EXERCISE OBJECTIVE: Go through the material below line by line and count those containing "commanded". Write the count and nothing more.

COLLECTED MATERIAL:
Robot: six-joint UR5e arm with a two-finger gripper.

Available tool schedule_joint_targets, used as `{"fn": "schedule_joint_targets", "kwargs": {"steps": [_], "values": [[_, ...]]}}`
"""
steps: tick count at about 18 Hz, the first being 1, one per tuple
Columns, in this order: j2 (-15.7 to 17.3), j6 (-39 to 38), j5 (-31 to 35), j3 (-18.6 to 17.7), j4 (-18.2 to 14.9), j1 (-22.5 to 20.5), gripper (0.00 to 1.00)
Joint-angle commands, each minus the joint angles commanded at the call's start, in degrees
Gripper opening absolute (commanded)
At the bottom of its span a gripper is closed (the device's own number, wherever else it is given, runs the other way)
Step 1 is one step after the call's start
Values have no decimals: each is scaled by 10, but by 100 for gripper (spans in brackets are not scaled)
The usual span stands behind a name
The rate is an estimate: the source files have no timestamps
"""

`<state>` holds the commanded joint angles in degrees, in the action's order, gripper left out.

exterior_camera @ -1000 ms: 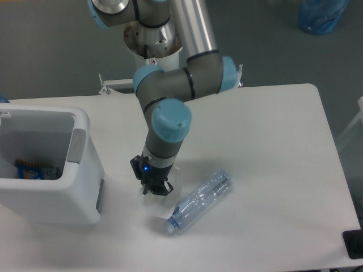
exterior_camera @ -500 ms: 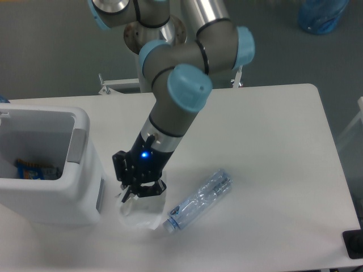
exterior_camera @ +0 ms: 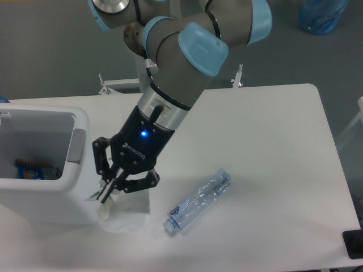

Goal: Place the trash in the trash can
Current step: 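Carry the tissue over the white bin opening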

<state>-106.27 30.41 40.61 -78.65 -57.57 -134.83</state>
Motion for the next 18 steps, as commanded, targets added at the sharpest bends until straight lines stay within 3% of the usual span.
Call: {"fn": "schedule_joint_targets", "kwargs": {"steps": [5, 8, 16, 17, 18], "values": [[36, 11, -16, -62, 6, 23, 0], [48, 62, -16, -88, 10, 37, 0], [48, 78, -17, -93, 9, 90, 0], [48, 78, -17, -93, 9, 92, 6], [48, 80, -17, -92, 10, 99, 24]]}}
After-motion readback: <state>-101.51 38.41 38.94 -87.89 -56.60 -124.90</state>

SOLUTION BELOW: 4